P. T. Gee and S. H. Goh*

Palm Speciality Products Sdn Bhd, Masai, Johor, Malaysia and

*Forest Research Institute of Malaysia, Kepong, Kuala Lumpur, Malaysia

[Presented in part at the OFIC2000 Conference, Sept. 4, 2000, Kuala Lumpur]

Abstract: It is well known that crude palm oil contains about 4-7.5% of mixed diacylglycerols (DAG) or diglycerides but the potential value of these and the originally formed 1,2-diacylglycerols have yet to be exploited. Fresh palm oil provides chiral 1,2-diglycerides in contrast to random or partially equilibrated mixtures obtained from undirected synthesis. When processed to be a chiral intermediate, 1,2-DAG’s value may rival or even exceed those of carotenes and vitamin E. Interestingly, randomized diacyglycerols provide the thermodynamically more stable 1,3-diglycerides which are now in vogue as a dietary fat. The specific action of pancreatic lipase on such DAG oils ensures that there is little 2-monoglycerides to be absorbed and reconstituted for body fat.

Introduction

Chirality (spatial distribution of molecules causing right- or left-handedness) continues to be marvelled and the phenomenon prompts lipid scientists to design their oils and fats for desirable dietary purposes.

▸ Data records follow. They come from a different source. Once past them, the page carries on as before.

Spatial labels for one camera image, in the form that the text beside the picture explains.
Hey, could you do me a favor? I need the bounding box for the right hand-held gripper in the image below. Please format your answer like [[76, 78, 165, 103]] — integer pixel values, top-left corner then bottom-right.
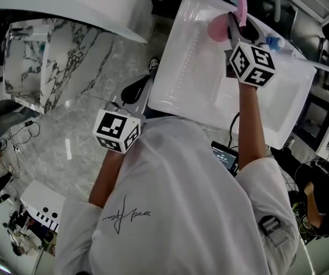
[[223, 11, 277, 89]]

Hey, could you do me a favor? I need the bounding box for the pink spray bottle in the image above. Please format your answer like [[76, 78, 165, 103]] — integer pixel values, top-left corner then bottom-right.
[[207, 0, 248, 44]]

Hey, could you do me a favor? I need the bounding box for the marble sink cabinet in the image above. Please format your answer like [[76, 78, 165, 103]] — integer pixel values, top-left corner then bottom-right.
[[2, 17, 115, 115]]

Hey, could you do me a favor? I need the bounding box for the person's right forearm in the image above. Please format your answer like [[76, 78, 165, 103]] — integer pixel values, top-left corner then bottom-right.
[[237, 81, 268, 172]]

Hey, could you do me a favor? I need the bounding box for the white curved partition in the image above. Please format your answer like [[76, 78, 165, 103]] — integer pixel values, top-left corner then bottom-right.
[[0, 0, 154, 44]]

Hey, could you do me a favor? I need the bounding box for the black strap buckle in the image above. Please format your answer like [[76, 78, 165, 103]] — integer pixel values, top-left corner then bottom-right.
[[259, 215, 281, 236]]

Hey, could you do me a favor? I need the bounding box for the white basin table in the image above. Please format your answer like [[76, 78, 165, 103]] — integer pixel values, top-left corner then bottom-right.
[[146, 0, 318, 150]]

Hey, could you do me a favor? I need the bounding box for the person's right shoe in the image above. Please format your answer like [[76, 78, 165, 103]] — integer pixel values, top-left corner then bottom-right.
[[148, 56, 161, 77]]

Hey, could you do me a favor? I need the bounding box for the small blue bottle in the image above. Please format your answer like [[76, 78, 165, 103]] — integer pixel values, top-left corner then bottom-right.
[[265, 36, 287, 53]]

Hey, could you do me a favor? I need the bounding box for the person's left forearm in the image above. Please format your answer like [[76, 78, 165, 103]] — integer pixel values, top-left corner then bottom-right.
[[89, 150, 125, 209]]

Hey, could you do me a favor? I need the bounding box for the black screen device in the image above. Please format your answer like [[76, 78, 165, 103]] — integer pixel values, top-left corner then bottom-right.
[[211, 140, 240, 178]]

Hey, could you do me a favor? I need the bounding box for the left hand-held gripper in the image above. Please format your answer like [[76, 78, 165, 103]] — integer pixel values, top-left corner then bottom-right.
[[92, 74, 154, 155]]

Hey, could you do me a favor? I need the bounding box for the person's white shirt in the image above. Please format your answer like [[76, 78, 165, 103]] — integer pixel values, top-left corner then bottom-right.
[[54, 116, 301, 275]]

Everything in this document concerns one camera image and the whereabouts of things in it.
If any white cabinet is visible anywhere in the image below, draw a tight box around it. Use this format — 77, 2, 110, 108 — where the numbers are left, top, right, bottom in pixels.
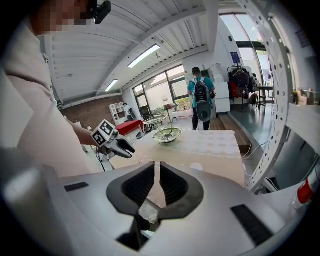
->
209, 63, 231, 119

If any wooden platform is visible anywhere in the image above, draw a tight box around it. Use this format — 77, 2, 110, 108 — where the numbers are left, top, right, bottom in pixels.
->
209, 114, 253, 154

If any long ceiling light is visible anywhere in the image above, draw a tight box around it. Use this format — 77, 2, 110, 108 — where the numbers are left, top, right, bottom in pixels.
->
127, 43, 161, 69

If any red label bottle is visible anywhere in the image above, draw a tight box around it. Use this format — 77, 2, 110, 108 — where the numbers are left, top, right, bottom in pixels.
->
293, 171, 320, 209

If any tiered wire fruit stand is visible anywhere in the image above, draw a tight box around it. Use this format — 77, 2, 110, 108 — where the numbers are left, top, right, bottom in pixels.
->
143, 103, 184, 144

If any white bookshelf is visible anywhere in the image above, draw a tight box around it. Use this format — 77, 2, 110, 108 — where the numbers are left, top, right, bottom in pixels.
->
108, 101, 126, 126

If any person's left forearm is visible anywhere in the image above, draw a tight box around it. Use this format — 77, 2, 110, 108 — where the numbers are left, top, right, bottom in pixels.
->
71, 123, 99, 148

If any person's beige shirt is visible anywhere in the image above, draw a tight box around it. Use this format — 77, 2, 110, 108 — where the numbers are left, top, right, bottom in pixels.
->
0, 14, 106, 177

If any white metal shelf rack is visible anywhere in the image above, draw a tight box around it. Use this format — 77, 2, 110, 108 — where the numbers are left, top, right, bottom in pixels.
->
234, 0, 320, 201

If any coat rack with bags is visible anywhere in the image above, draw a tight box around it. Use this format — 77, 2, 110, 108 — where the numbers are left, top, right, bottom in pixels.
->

Much of the chemistry depends on the action of enzymes which synthesize molecules in a stereospecific manner and provide chiral compounds. The fat molecule is a triacylglycerol (TAG) which when suitably substituted by different fatty acids can exist in chiral forms. Major pathways that are now recognized to be used by nature to biosynthesize, via enzymes, triacylglycerol and a key intermediate is the 1,2-diacylglycerol (1,2-DAG). Crude palm oil is unique to provide as much as 4-7.5% of DAG1.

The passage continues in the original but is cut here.